DESCRIPTION OF THE TASK :: Will you write out all the entries below exactly?

EXERCISE MATERIALS ::
--

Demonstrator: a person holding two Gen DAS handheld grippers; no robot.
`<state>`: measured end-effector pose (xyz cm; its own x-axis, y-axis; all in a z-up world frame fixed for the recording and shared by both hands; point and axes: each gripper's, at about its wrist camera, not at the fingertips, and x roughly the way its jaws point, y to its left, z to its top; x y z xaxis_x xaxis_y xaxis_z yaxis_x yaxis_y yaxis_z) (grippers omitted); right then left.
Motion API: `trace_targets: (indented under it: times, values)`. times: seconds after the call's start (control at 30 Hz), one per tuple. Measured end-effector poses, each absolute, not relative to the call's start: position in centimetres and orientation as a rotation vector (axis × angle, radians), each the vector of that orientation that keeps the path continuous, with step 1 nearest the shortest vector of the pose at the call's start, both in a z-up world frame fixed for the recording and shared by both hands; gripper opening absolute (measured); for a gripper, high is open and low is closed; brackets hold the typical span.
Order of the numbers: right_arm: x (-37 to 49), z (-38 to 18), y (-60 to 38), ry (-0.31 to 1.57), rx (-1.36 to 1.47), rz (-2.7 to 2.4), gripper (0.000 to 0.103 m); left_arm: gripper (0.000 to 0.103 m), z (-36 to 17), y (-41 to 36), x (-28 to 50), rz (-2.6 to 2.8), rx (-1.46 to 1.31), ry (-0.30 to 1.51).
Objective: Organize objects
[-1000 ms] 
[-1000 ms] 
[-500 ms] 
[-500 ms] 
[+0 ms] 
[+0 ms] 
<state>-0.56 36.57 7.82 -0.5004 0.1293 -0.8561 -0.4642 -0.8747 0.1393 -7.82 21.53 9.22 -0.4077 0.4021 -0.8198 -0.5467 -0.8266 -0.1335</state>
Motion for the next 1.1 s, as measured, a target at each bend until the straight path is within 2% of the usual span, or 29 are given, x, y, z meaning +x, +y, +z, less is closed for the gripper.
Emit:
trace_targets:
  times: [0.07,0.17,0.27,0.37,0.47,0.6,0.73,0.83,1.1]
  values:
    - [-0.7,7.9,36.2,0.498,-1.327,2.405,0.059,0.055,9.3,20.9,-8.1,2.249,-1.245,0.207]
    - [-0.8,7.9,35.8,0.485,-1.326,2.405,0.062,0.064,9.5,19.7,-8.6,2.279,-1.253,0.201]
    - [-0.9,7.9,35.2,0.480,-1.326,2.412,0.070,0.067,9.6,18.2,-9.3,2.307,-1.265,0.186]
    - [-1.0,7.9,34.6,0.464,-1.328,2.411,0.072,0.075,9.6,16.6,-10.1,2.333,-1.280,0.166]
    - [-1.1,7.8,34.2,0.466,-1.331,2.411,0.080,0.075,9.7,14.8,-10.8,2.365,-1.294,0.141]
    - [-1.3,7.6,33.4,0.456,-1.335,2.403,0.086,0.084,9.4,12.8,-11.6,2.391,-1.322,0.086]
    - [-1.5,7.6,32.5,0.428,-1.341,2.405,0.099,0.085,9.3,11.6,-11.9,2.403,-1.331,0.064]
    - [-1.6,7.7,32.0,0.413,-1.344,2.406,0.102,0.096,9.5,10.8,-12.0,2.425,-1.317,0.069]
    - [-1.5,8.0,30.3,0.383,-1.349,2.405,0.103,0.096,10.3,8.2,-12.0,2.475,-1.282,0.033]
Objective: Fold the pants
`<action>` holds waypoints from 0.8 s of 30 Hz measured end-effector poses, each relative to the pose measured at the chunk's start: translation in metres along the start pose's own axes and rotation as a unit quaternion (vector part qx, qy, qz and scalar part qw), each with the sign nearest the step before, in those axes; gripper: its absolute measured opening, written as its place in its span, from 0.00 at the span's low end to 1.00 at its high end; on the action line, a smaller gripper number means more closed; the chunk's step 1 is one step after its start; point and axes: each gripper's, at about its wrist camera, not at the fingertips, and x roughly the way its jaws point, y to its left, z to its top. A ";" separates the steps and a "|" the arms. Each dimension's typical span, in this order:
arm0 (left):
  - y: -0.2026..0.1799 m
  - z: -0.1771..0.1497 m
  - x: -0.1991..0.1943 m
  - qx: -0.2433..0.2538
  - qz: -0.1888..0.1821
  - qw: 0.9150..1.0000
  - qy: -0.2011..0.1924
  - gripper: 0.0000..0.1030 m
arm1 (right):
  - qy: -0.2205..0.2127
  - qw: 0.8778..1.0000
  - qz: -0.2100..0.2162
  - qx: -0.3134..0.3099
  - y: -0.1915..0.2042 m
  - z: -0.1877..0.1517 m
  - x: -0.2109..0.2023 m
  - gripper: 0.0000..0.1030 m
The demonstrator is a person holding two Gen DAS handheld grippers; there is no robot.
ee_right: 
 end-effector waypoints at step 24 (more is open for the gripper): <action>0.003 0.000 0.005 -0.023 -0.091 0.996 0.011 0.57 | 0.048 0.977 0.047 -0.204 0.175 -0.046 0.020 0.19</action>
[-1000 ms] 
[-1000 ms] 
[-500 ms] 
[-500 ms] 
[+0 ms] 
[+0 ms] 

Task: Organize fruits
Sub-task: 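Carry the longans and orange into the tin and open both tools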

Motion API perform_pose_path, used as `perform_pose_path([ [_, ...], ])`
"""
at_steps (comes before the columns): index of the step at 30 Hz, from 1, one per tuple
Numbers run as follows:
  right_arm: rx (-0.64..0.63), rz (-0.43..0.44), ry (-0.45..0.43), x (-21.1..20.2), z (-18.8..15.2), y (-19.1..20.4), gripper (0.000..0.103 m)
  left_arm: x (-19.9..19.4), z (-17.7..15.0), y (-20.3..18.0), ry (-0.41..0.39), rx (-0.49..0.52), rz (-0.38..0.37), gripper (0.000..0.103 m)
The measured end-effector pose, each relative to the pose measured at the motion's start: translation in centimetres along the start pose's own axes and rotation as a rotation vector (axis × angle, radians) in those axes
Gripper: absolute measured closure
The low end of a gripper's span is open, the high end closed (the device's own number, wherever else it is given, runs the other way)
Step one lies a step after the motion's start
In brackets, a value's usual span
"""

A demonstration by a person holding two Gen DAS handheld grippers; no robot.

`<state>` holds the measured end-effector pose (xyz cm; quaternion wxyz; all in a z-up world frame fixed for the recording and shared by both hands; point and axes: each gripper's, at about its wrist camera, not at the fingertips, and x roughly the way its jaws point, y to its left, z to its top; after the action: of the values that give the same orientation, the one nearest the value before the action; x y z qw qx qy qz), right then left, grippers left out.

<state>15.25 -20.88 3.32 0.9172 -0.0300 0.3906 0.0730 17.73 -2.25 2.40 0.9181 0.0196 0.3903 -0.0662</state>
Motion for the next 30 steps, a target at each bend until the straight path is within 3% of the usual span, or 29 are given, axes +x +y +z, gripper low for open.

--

SOLUTION FOR THIS EXERCISE ::
Demonstrator: a person holding two Gen DAS handheld grippers; no robot.
`<state>`: measured end-effector pose (xyz cm; its own x-axis, y-axis; all in a z-up world frame fixed for the recording and shared by both hands; point and axes: each gripper's, at about its wrist camera, not at the fingertips, and x roughly the way its jaws point, y to its left, z to its top; x y z xaxis_x xaxis_y xaxis_z yaxis_x yaxis_y yaxis_z) (grippers omitted); right then left.
Motion API: `trace_targets: (indented under it: times, values)`. times: seconds after the call's start (control at 30 Hz), one per tuple. Measured end-effector poses, each absolute, not relative to the call's start: position in centimetres and orientation as a rotation vector (axis × angle, radians), each the vector of that orientation that keeps the path continuous, with step 1 nearest the shortest vector of the pose at the call's start, both in a z-up world frame fixed for the recording and shared by both hands; gripper opening absolute (measured); for a gripper, high is open and low is closed; brackets hold the typical span.
Order of the numbers: right_arm: x (-37 to 49), z (-38 to 18), y (-60 to 38), ry (-0.31 to 1.57), rx (-1.36 to 1.47), rz (-2.7 to 2.4), gripper (0.000 to 0.103 m); left_arm: gripper (0.000 to 0.103 m), z (-36 to 17), y (-41 to 36), x (-28 to 50), rz (-2.6 to 2.8), rx (-1.46 to 1.31), ry (-0.30 to 1.51).
Objective: Organize objects
[-1000 ms] 
[-1000 ms] 
[-500 ms] 
[-500 ms] 
[+0 ms] 
[+0 ms] 
<state>-0.56 36.57 7.82 -0.5004 0.1293 -0.8561 -0.4642 -0.8747 0.1393 -7.82 21.53 9.22 -0.4077 0.4021 -0.8198 -0.5467 -0.8266 -0.1335</state>
Motion for the next 1.1 s, as measured, a target at each bend until the straight path is within 2% of the usual span, or 29 are given, x, y, z meaning +x, +y, +z, less is closed for the gripper.
Emit:
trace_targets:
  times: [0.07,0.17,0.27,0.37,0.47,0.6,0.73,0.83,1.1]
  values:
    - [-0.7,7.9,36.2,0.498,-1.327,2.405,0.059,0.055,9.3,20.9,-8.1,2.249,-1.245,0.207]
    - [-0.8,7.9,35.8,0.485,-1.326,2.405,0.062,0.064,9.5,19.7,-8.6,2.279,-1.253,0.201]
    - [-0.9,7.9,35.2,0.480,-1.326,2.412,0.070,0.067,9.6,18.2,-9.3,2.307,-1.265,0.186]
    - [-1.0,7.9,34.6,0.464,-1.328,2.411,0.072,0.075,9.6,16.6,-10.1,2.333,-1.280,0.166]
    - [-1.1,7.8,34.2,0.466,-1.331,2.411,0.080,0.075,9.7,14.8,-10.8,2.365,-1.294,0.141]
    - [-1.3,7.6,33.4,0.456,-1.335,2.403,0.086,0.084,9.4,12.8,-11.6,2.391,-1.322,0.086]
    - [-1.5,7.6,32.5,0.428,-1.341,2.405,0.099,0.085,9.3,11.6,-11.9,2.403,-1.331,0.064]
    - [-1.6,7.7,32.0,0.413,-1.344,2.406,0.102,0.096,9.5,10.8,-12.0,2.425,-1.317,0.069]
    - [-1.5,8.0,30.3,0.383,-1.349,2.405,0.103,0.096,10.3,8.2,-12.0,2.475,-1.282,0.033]
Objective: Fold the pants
`<action>` holds waypoints from 0.8 s of 30 Hz measured end-effector poses, each relative to the pose measured at the chunk's start: translation in metres along the start pose's own axes and rotation as a unit quaternion (vector part qx, qy, qz and scalar part qw), each with the sign nearest the step before, in those axes; gripper: its absolute measured opening, written as its place in its span, from 0.00 at the span's low end to 1.00 at its high end; on the action line, a smaller gripper number means more closed; the chunk's step 1 is one step after its start; point and axes: each gripper's, at about its wrist camera, not at the fingertips, and x roughly the way its jaws point, y to its left, z to its top. A ";" separates the steps and a "|" the arms. Each dimension's typical span, in this order:
arm0 (left):
  - y: -0.2026..0.1799 m
  - z: -0.1771..0.1497 m
  - x: -0.1991..0.1943 m
  - qx: -0.2433..0.2538
  - qz: -0.1888..0.1821
  - qw: 0.9150..1.0000
  - qy: -0.2011..0.1924
  - gripper: 0.0000..0.1030 m
arm1 (right):
  - qy: -0.2205..0.2127
  - qw: 0.8778..1.0000
  - qz: -0.2100..0.2162
  - qx: -0.3134..0.3099
  - y: -0.1915..0.2042 m
  - z: -0.1877..0.1517 m
  - x: -0.2109..0.2023 m
  - gripper: 0.0000..0.1030 m
The demonstrator is a person holding two Gen DAS handheld grippers; there is no robot.
ee_right: 
 end-effector waypoints at step 24 (more is open for the gripper): <action>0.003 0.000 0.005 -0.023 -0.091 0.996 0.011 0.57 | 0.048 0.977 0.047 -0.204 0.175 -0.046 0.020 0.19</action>
[-1000 ms] 
[-1000 ms] 
[-500 ms] 
[-500 ms] 
[+0 ms] 
[+0 ms] 

Task: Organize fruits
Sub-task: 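Carry the longans and orange into the tin and open both tools
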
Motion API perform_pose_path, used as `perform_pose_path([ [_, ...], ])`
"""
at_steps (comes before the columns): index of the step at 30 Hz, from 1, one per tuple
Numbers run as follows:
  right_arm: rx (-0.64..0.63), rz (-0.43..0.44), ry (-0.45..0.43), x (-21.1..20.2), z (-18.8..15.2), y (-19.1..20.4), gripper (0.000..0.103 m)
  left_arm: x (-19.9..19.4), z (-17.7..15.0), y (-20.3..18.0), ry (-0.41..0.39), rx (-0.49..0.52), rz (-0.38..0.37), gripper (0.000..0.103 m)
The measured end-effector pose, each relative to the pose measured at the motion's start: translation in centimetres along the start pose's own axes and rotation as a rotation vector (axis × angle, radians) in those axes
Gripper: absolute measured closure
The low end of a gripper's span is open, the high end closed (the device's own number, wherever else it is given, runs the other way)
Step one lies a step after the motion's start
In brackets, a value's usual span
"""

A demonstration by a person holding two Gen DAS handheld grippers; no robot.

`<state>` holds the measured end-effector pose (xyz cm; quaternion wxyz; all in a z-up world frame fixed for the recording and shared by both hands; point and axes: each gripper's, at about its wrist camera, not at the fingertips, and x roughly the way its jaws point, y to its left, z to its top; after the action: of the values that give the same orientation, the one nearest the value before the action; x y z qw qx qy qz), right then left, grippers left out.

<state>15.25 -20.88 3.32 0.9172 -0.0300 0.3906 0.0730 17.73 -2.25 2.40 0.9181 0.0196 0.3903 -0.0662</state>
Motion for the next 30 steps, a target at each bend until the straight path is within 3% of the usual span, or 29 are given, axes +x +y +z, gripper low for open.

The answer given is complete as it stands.